You and the rest of your family will be in my thoughts.
 
As for your meds you do what you have to do and don't feel bad. You are doing the right thing with your daughter too.

You dad. I am the daughter of an alcoholic (who has never been within shouting distance of the wagon btw) and it is NOT your fault in any way (I know you did not imply it was but again, been there, done that, know the guilt involved). You cannot make him stay sober. Just love without enabling and give some thought to Alanon. They really helped me.
 
hugme.gif
I hope things start to improve for you soon.
 
No advice, but plenty of hugs. We had several terrible events in 2004 and i'm just now getting a handle on myself. We moms have to be so strong, we neglect ourselves :guilty: Sorry you had to cancel your trip. Let's hope everyone gets back on their feet soon, including you, mom.:grouphug:
 
I am so sorry that you are going through all of this. :sad1:

It does sound to me, however, that you are taking all the necessary steps to get everyone back on track. I know you are disappointed about cancelling your trip, but Disney World isn't going anywhere, and when you are ready, it will be there. :earsboy: :earsgirl: Like you said, the health of everyone is more important. Don't forget to take care of yourself in the meantime.
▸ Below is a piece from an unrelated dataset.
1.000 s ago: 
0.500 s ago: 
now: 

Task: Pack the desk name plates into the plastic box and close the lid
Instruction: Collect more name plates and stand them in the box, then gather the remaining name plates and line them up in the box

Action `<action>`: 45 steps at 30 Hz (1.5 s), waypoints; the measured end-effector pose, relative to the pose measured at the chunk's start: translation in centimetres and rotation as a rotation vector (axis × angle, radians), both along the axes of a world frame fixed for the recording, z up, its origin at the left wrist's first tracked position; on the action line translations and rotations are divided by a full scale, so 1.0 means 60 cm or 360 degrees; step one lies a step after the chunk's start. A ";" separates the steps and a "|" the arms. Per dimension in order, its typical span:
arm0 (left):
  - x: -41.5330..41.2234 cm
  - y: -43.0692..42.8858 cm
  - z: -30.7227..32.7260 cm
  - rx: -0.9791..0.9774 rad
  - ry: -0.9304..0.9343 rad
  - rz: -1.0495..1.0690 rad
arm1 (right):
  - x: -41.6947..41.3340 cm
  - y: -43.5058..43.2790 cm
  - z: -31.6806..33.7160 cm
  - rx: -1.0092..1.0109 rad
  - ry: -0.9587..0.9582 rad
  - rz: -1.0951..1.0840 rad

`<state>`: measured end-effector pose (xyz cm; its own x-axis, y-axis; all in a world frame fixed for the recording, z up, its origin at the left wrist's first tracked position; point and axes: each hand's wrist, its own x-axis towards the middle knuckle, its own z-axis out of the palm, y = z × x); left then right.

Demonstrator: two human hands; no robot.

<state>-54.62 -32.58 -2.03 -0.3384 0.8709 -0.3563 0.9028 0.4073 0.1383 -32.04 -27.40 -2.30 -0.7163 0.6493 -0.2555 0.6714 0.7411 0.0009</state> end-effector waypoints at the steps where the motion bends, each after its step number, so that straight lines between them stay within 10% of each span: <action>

As far as your dad goes, it sound like something he will have to deal with in his own way, hopefully he will find his way back to sobriety. I will keep all of you in my thoughts and prayers.
 
You have got more than your share of troubles right now. I just said a prayer, I hope with the other's that it will help.
 
:hug: and many prayers. Please take care of yourself.
 
No need to apologize for venting to us!!!! That's about all we can do....listen. But, I'm sending some of that old pixiedust your way. And some prayers for your entire family. It's so hard being a mom, and trying to hold it all together...all the while trying to hold yourself together. Try to take some time for yourself...even if it's just a bubble bath and a good book. Keep coming here and venting....as often as you want. It does make you feel better. :grouphug:
 
Always good you can feel comfortable stopping by here, Nik, for support, prayer, advice and good wishes. :hug:

You guys sure have a lot on your plate. Hoping that the aches and pains and mental strains subside over time, become but a distant memory one day. And that your dad again finds his way to another, this time permanent, life of sobriety. My prayers remain with you all, best wises for you and your family. :hug:'s
 
Bless your heart. I am so sorry everything is falling apart right now. Take care of yourself and your family Lots of prayers and PD sent you way!!